Ackerley is a math and physics teacher who runs on education issues. He is frequently cast by the media as a “moderate” because he is sane and occasionally departs from his party’s ideological leadership, e.g., referring to Governor Ducey’s and the GOP leadership’s budget for K-12 education funding and Prop. 123 as the “robbing Peter to pay Paul plan”; he was a sponsor of the bill to restore JTED funding slashed by the previous Tea-Publican legislature; he voted to restore KidsCare funding over the GOP leadership’s objection; and he voted against SB 1516, the GOP’s “dark money on steroids” bill, which was enacted into law.
Ackerley sponsored HB 2056, a bill to allow parents to opt their children out of the statewide assessments such as AzMERIT, the state’s rigorous Common Core-based standardized test, and Move On When Reading, the state’s K-3 reading program. The problem is, Attorney General Mark Brnovich issued an AG Opinion in October 2015 that parents of public-school students cannot opt out of statewide assessments. tests
But for the occasional headline grabbing departure from his GOP leadership, Ackerley otherwise votes with his GOP leadership. Leadership tolerates him occasionally going off the reservation in recognition of the fact that Ackerley has to do this to be electable in a Democratic district.
Ackerley voted with the Center for Arizona Policy on 8 out of 11 legislative priorities. Despite his interest in education issues, the American Association of University Women (AAUW) give him a score of only 20% on their priority issues. Incumbent Democratic Rep. Rosanna Gabaldón scored 100% (as did Democratic Senator Andrea Dalessandro). The Children’s Action Alliance gives Ackerley a score of 83% on its priority issues, but incumbents Rep. Gabaldón and Sen. Dalessandro both received a perfect score of 100%. The Sierra Club Report Card assigned Ackerley a grade of “F” on environmental issues. Incumbents Rep. Gabaldón and Sen. Dalessandro both received a grade of “A.” This is a big deal in a district where the controversial Rosemont Mine is opposed by many residents.
Rep.Gabaldón is seeking her third term in the Arizona House. She is a former Council Member for the Town of Sahuarita, and serves on many boards. Rep. Gabaldón has been an advocate for women and reproductive health, earning the endorsements of Arizona List, the Arizona Women’s Political Caucus, and Planned Parenthood Advocates of Arizona.
Newcomer Daniel Hernandez Jr.— who is credited with helping save the life of U.S. Rep. Gabrielle Giffords during the Jan. 8 shootings – serves on the Sunnyside Unified School District board.
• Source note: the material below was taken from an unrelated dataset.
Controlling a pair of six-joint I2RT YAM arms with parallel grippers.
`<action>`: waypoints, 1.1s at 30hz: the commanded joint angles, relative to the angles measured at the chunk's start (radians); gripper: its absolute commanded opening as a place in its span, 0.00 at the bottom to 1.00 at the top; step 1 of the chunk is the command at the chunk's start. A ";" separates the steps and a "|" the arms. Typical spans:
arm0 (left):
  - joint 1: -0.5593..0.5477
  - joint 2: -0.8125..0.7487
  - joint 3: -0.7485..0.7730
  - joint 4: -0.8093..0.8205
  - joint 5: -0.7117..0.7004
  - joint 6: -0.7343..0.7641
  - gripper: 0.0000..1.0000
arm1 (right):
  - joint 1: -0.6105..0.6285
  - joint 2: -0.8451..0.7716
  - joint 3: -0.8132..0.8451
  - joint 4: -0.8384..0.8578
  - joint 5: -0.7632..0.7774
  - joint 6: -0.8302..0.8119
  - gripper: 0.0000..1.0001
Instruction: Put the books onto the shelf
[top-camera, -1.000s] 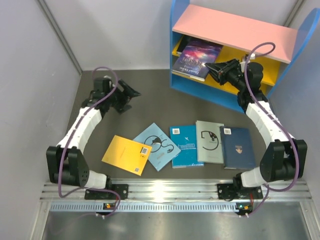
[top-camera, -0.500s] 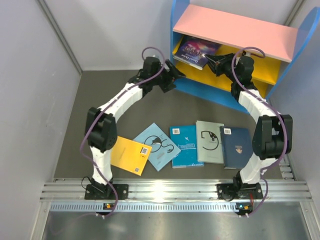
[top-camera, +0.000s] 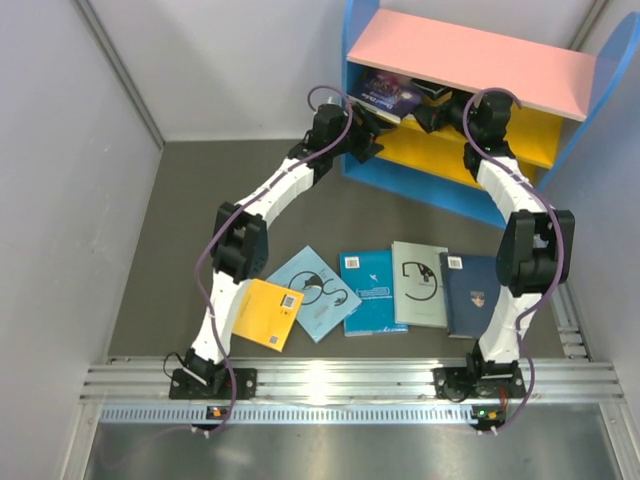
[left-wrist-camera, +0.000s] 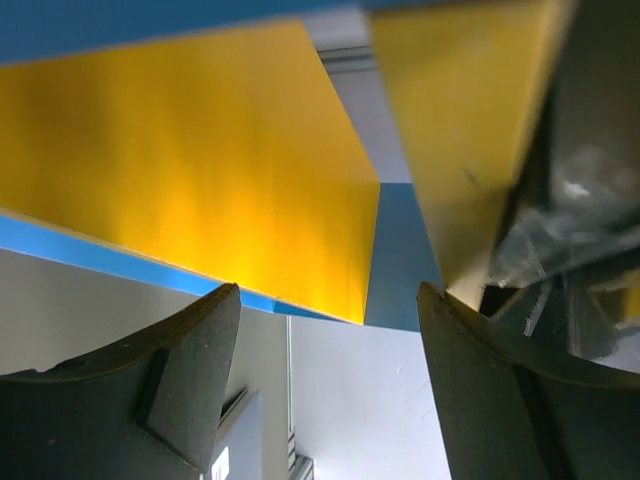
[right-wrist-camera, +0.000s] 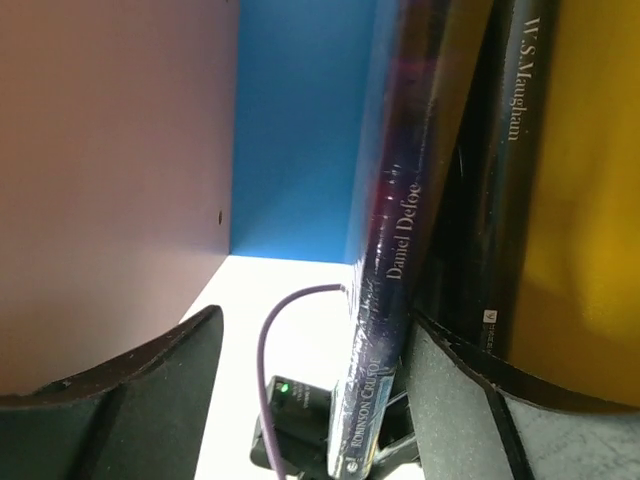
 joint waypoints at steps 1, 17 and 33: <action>0.003 0.018 0.072 0.125 -0.056 -0.048 0.76 | -0.018 0.015 0.056 0.012 -0.097 -0.056 0.74; 0.006 -0.011 -0.016 0.090 -0.046 -0.048 0.75 | -0.020 -0.226 -0.258 -0.244 -0.186 -0.281 0.72; 0.005 -0.156 -0.203 0.070 -0.006 0.008 0.73 | -0.073 -0.175 -0.068 -0.492 0.070 -0.312 0.00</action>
Dan Shearer, editor of the Green Valley News, and a long-time Ackerley supporter, reported in June that Hernandez had not graduated from the University of Arizona as he has publicly stated — it turns out he was one math credit short. This was “disqualifying” for him. From the Editor: Why Daniel Hernandez doesn’t deserve your vote. Voters in the Democratic primary disagreed, and this is a Democratic voter registration district.
Reps. Ackerley and Gabaldón are both running as clean election candidates. Herandez is running as a traditional candidate. He has raised over $76,000, which includes large donations from Arizona Cardinals President Michael Bidwill and venture capitalist Arthur Rock.
According to the Arizona Daily Star candidate summary:
The three candidates agree the biggest issues facing the district are the lack of public education funding and resources, in addition to a crumbling infrastructure and stifled economic development throughout the area.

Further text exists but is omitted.